What you are asked to do - Copy the records below exactly, but leave out any picture they contain.

Data records:
== Segment start ==

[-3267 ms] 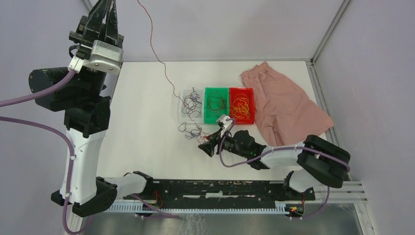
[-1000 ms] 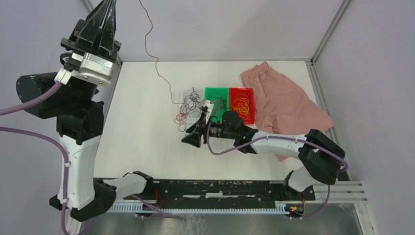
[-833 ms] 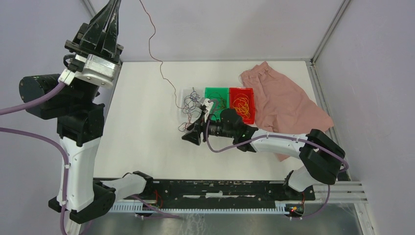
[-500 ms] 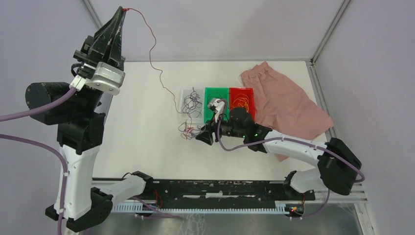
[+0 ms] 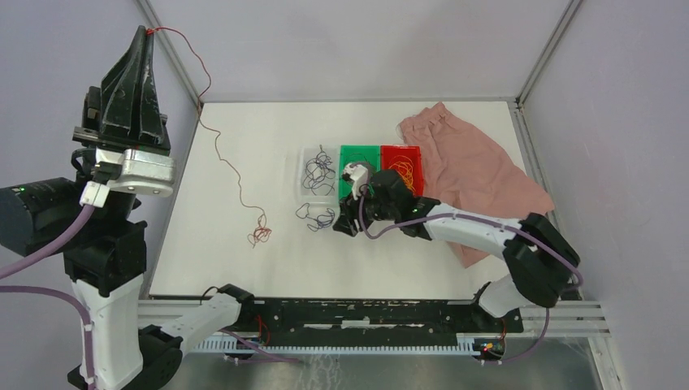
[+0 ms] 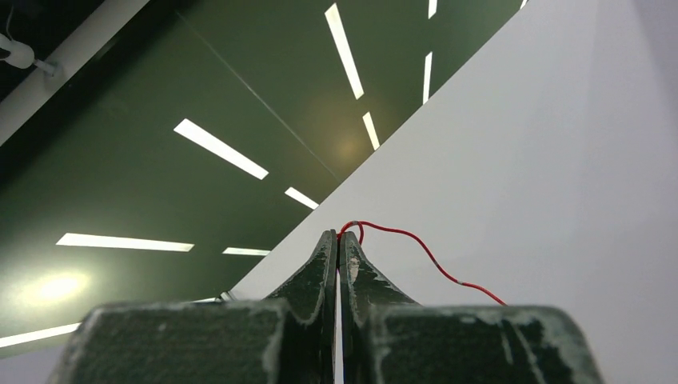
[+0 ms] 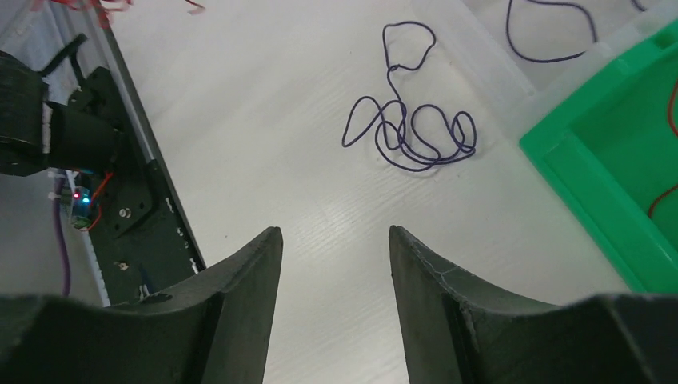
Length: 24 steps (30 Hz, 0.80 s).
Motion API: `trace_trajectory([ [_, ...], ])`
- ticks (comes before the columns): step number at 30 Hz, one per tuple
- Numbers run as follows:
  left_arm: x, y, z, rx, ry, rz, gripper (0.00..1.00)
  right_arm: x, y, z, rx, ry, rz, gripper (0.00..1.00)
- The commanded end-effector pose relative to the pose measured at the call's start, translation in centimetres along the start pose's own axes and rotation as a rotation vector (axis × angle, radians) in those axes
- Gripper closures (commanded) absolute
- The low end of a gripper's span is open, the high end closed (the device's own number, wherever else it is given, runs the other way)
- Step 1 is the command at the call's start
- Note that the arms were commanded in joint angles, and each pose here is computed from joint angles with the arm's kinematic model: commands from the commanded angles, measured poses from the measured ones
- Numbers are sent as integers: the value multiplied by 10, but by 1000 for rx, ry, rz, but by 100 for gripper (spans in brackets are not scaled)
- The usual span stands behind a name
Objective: Untangle the cables
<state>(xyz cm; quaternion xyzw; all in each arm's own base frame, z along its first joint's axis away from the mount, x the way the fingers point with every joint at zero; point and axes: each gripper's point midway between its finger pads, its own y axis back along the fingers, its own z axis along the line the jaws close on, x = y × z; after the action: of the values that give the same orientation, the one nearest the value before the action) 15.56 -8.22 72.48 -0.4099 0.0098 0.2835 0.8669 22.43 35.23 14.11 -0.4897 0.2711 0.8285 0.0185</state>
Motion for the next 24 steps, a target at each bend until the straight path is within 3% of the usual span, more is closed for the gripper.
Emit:
trace_trajectory([
  [1, -7, 7, 16, -26, -53, 14, 97, -5, -45, 12, -1, 100, 71, 42],
  [7, -11, 12, 16, -15, -39, 10, 97, 8, -101, 3, 86, 96, 186, 49],
  [13, -16, 14, 15, -4, -19, -7, 97, 13, -113, -26, 270, 121, 242, 59],
  [24, -21, 15, 11, 12, 2, -28, 97, 7, -101, -43, 447, 170, 265, 50],
])
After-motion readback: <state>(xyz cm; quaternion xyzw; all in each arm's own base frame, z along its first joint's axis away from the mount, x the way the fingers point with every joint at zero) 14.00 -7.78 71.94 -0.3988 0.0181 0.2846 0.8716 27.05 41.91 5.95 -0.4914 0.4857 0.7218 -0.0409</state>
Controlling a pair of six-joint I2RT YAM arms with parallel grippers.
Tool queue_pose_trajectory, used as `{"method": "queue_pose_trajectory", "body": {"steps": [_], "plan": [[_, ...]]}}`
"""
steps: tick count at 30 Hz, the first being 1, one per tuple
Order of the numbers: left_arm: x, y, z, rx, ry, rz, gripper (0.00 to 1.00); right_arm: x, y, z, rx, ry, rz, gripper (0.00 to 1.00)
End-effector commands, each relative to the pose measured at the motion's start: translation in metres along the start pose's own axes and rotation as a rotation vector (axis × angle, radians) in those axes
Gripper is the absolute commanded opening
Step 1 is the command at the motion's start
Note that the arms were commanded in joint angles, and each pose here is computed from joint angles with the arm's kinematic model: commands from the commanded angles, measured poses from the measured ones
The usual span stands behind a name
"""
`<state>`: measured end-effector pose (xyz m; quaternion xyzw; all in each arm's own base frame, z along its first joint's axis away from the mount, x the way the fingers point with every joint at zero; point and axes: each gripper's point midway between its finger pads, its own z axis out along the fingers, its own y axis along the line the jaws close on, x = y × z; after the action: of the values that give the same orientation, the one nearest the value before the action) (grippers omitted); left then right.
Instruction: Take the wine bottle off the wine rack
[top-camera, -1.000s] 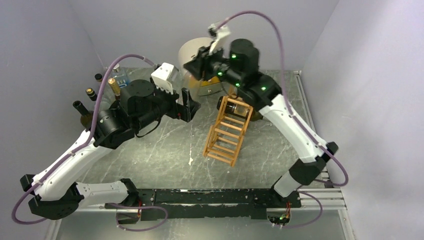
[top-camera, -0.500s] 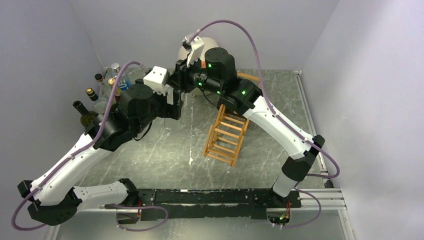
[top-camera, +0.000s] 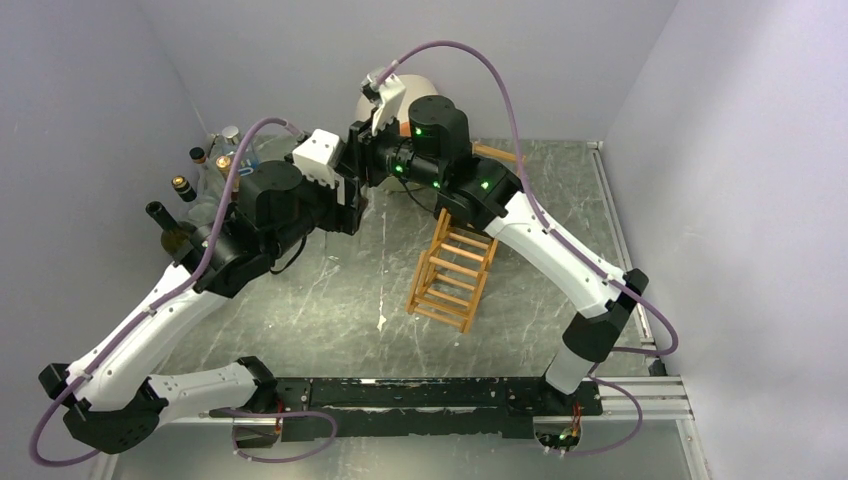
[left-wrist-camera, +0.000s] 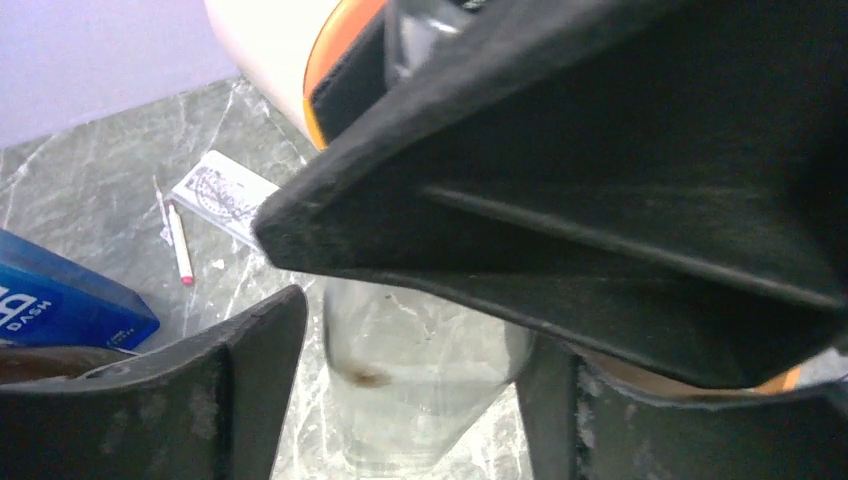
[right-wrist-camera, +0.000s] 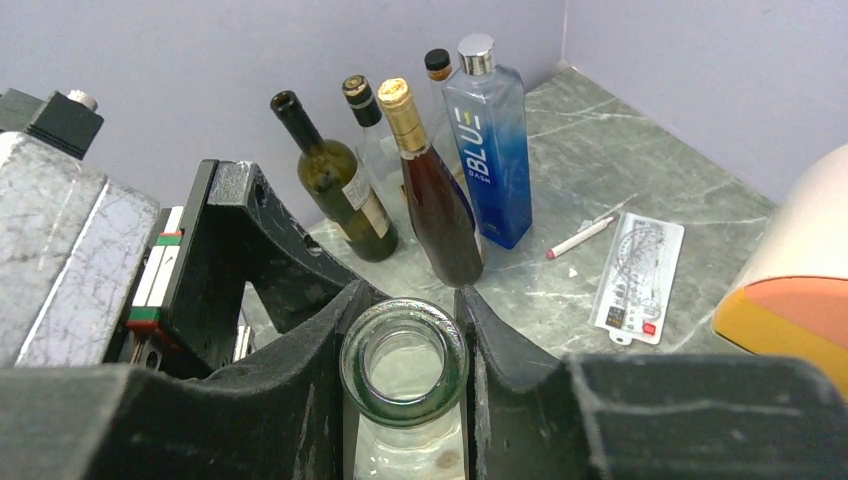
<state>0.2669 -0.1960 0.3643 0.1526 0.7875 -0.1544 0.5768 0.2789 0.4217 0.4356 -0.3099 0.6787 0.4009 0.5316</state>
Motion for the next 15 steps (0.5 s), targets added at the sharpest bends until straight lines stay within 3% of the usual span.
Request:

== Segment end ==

Exercise response -
[-3267 ms] 
[-1000 ms] 
[-833 ms] 
[-500 ms] 
[+0 ms] 
[+0 ms] 
[+0 ms] 
Length: 24 steps (30 Hz, 0.80 s).
Motion API: `trace_trajectory([ [_, ...], ])`
- ticks (comes before the columns): step number at 30 Hz, one per tuple
- Numbers run as follows:
  left_arm: x, y, z, rx, ry, rz, gripper (0.00..1.00)
  right_arm: x, y, z, rx, ry, rz, gripper (0.00..1.00)
- The commanded end-effector pose relative to the pose measured at the call's start, translation in centimetres along the start pose's own axes and rotation as a rotation vector (axis × angle, radians) in those axes
- Gripper closures (commanded) absolute
- The low end of a gripper's span is open, the high end closed (the device's own number, wherever else it is given, runs the other way)
- Step 1 is the command at the call's start
- Note that the arms were commanded in joint angles, and each pose here is computed from joint angles with the arm's kinematic model: commands from the commanded angles, measured poses from the measured ones
- Numbers are sent as integers: the value multiplied by 10, but by 1000 for rx, ry, rz, but by 100 for gripper (spans in brackets are not scaled)
- The usual span stands behind a name
Objective: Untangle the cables
<state>(xyz cm; quaternion xyzw; all in each arm's own base frame, z along its first joint's axis away from the mount, x the way the fingers point with every joint at zero; point and axes: each gripper's point midway between its finger pads, its own y axis back along the fingers, its own z axis along the line the jaws close on, x = y × z; after the action: of the values that give the same orientation, the one nearest the value before the action) 15.56 -8.22 72.48 -0.4099 0.0098 0.2835 0.8669 22.43 35.23 14.11 -0.4897 0.2711 0.8285 0.0185</state>
Motion for the next 24 steps, a target at each bend until the straight path is within 3% of the usual span, more is closed for the gripper.
Emit:
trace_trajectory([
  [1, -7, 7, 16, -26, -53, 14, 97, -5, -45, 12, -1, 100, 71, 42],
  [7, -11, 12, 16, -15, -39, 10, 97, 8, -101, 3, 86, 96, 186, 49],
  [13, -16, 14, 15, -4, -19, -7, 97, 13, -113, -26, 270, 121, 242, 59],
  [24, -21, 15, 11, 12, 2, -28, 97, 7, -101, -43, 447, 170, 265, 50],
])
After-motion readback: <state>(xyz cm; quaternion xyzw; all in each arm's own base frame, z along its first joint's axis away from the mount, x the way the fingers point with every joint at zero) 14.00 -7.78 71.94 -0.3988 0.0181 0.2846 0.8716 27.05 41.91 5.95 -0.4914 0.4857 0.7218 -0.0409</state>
Controlling a pair of six-joint I2RT YAM arms with parallel grippers.
Tool queue_pose_trajectory, used as `{"method": "queue_pose_trajectory", "body": {"steps": [_], "plan": [[_, ...]]}}`
"""
steps: tick count at 30 Hz, the first being 1, one per tuple
Order of the numbers: left_arm: x, y, z, rx, ry, rz, gripper (0.00 to 1.00); right_arm: x, y, z, rx, ry, rz, gripper (0.00 to 1.00)
End-effector commands, each relative to the pose measured at the motion's start: translation in metres along the start pose's own axes and rotation as a rotation vector (axis × angle, radians) in those axes
Gripper is the absolute commanded opening
Step 1 is the command at the motion's start
Note that the arms were commanded in joint angles, and each pose here is computed from joint angles with the arm's kinematic model: commands from the commanded angles, measured poses from the measured ones
The usual span stands behind a name
"""
`<state>`: measured end-effector pose (xyz m; quaternion xyzw; all in each arm's own base frame, z along its first joint's axis away from the mount, x the way the fingers point with every joint at zero; point and axes: each gripper's point midway between its finger pads, its own z axis out along the fingers, its own y axis along the line the jaws close on, x = y × z; after the action: of the values that give the same orientation, the one nearest the value before the action) (grippers omitted); left then right.
Instruction: Take the wine bottle off the wine rack
[top-camera, -1.000s] 
[top-camera, -0.500s] 
[top-camera, +0.000s] 
[left-wrist-camera, +0.000s] 
[right-wrist-camera, +0.000s] 
<state>0.2669 -0.1960 0.3643 0.1526 0.7875 -0.1544 0.5768 0.2789 0.4217 0.4356 -0.3099 0.6787 0.4009 0.5316</state>
Motion for the next 15 steps (0.5 s), targets added at the sharpest bends until straight lines stay within 3% of the usual span.
Request:

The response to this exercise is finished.